Os três pratos na mesa do grupo Cunha Lima

13 de outubro de 2021 às 17h51
Tovar Correia Lima, Bruno Cunha Lima e Pedro Cunha Lima, na foto, além do ex-senador Cássio Cunha Lima, podem precisar escolher caminho menos tortuoso

Mais cedo ou mais tarde, o tradicional grupo Cunha Lima vai precisar encarar na mesa com um cardápio indesejado, isso se houver a decantada desistência do ex-prefeito Romero Rodrigues (PSD) para uma composição com João Azevedo.

O que restaria fazer? Três pratos entram em apreciação.

Acompanhar Romero com João é uma hipótese incômoda ao cassismo que sempre investiu na associação do governador João Azevêdo (Cidadania) à Operação Calvário.

Apoiar uma eventual candidatura do senador Veneziano Vital seria tão complexo quanto porque obrigaria a reforma de uma animosidade de pelo menos menos vinte anos, nutrida pela rivalidade local em Campina Grande.
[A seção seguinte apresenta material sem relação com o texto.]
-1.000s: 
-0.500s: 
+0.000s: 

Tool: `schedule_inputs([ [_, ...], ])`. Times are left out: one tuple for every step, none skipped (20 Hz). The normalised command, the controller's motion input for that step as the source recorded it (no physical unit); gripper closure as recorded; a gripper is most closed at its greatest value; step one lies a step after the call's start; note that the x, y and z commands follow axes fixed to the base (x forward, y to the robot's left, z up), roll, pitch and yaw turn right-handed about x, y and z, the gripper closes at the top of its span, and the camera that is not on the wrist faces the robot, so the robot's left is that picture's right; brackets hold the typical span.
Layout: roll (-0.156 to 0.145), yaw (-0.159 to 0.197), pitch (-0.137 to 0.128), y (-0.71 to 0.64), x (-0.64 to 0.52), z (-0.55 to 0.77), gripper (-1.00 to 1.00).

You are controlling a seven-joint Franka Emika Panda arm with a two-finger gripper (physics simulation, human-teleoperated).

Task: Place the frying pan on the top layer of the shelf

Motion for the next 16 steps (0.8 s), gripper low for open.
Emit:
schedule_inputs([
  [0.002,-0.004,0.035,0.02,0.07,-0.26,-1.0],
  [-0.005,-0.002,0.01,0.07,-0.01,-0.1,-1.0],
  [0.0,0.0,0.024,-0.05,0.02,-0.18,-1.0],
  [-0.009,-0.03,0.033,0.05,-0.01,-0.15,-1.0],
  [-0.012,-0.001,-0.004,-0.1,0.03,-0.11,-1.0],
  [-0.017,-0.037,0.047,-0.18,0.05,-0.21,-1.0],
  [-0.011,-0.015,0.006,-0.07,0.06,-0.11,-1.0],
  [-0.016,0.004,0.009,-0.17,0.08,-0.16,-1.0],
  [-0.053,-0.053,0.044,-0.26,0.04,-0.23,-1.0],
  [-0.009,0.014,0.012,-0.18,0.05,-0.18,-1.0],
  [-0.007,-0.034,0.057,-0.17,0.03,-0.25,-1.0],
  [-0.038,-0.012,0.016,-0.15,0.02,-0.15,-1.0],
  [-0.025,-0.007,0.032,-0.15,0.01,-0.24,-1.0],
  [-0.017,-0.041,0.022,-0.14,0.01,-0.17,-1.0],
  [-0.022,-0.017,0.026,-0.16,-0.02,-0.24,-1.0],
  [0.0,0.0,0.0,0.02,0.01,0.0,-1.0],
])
Para sair do imprensado, uma alternativa soa como tábua de salvação; lançar uma candidatura própria do PSDB, personificada pelo deputado Pedro Cunha Lima (PSDB), para investir num segundo turno. Se houvesse.

Essa último seria o caminho menos tortuoso. Não menos sacrificial.

Por enquanto, nem a aliança de Romero com João está consolidada e nem a candidatura de Veneziano é fato consumado.

Mas, as duas teses estão na praça e obrigam o grupo Cunha Lima a analisar os cenários virtuais desde logo. Até porque elas deixaram o campo das especulações e já habitam o terreno real das possibilidades.